Perugia, 30 dicembre 207 - Decathlon aprirà a Olmo il prossimo 23 marzo. Questa è la promessa che Renato Grandinetti, responsabile dello sviluppo immobiliare del colosso francese dell’abbigliamento sportivo, ha fatto in occasione dell’apertura della nuova viabilità intorno al comparto.

E lo stesso manager ha annunciato che da gennaio sul sito internet di Decathlon si apriranno le selezioni per un impiego all’interno del negozio (che interessa nella prima fase un centinaio di persone, destinate a salire col tempo a 200) e sarà quindi possibile inviare il proprio curriculum. Ma Grandinetti ha aggiunto che ci sarà anche un capitolo tutto perugino dedicato alle selezioni, con la società che allestirà un gazebo in centro – a febbraio – dove chi è interessato potrà portare il proprio curriculum. A conti fatti il nuovo store sarà pronto in meno di undici settimane e con esso aprirà anche il grande parco che sorgerà a fianco dell’immobile, con attrezzature, un parcheggio da mille posti, una piazza, due campetti polivalenti e un chilometro e mezzo di pista ciclabile e pedonabile. Anche qui – come per Ikea – il timore è per il traffico che si riverserà in un’area già abbondantemente carica di veicoli. Il nodo – manco a dirlo – sta tutto nella rotatoria di Olmo.

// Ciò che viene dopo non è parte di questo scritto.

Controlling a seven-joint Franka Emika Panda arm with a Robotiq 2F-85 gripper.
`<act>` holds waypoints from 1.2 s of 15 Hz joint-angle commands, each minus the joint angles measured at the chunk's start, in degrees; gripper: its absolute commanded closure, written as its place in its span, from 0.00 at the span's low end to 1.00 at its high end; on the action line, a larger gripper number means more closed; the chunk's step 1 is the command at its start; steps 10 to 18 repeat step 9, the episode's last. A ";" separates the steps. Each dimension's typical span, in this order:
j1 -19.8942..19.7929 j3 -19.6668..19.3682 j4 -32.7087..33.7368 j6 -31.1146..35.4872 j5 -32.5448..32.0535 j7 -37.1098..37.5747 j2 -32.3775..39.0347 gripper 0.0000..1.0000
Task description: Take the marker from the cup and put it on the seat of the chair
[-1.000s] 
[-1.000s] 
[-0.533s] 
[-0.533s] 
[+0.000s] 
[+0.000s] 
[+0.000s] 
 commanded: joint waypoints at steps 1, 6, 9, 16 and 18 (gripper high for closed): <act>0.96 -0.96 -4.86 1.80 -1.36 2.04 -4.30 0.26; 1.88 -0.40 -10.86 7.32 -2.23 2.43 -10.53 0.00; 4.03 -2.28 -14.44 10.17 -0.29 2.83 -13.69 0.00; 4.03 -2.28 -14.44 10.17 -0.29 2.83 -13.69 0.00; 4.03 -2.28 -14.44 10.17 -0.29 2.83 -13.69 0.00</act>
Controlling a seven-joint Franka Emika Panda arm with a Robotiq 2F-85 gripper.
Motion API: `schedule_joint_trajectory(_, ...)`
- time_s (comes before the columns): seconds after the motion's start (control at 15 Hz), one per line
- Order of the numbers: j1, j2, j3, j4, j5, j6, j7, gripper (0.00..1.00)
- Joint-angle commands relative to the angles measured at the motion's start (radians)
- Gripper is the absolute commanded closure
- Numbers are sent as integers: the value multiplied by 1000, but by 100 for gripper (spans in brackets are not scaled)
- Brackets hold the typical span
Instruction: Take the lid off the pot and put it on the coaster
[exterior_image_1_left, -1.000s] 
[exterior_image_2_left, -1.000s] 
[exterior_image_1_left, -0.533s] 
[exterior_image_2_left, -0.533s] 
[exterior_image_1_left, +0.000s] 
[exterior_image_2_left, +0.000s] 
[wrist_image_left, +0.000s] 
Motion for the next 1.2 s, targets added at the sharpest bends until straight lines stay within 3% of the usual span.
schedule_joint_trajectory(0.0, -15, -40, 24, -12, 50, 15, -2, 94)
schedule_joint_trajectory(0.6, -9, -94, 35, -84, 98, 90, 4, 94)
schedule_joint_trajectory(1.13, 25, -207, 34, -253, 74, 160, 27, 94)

E per cercare di allineare la morsa dei veicoli in quello snodo è stata realizzata una viabilità alternativa, parallela alla bretella che dallo svincolo di Olmo conduce al Quattrotorri con due rotatorie. Sarà sufficiente ad alleggerire il traffico? Un po’ lo capiremo in questi primi tre mesi, ma la prova del nove arriverà proprio a marzo, appunto quando aprirà Decathlon. Intanto i numeri dicono che nell’ora di punta arriveranno in quell’area circa 600 auto in più. Vuol dire che ogni 60 minuti in quella zona ne circoleranno circa tremila, o forse più. La media oraria di quanti attualmente girano intorno alla rotatoria del Quattrotorri è di 2400/2500 veicoli. La nuova viabilità dovrebbe portarne via circa 300, che sceglieranno la nuova bretella. Basterà? Presto per dirlo. Come accade sempre in questi casi serviranno settimane affinché gli automobilisti prendano confidenza con le nuove strade, ma di certo il rischio-file da quelle parti resta decisamente elevato.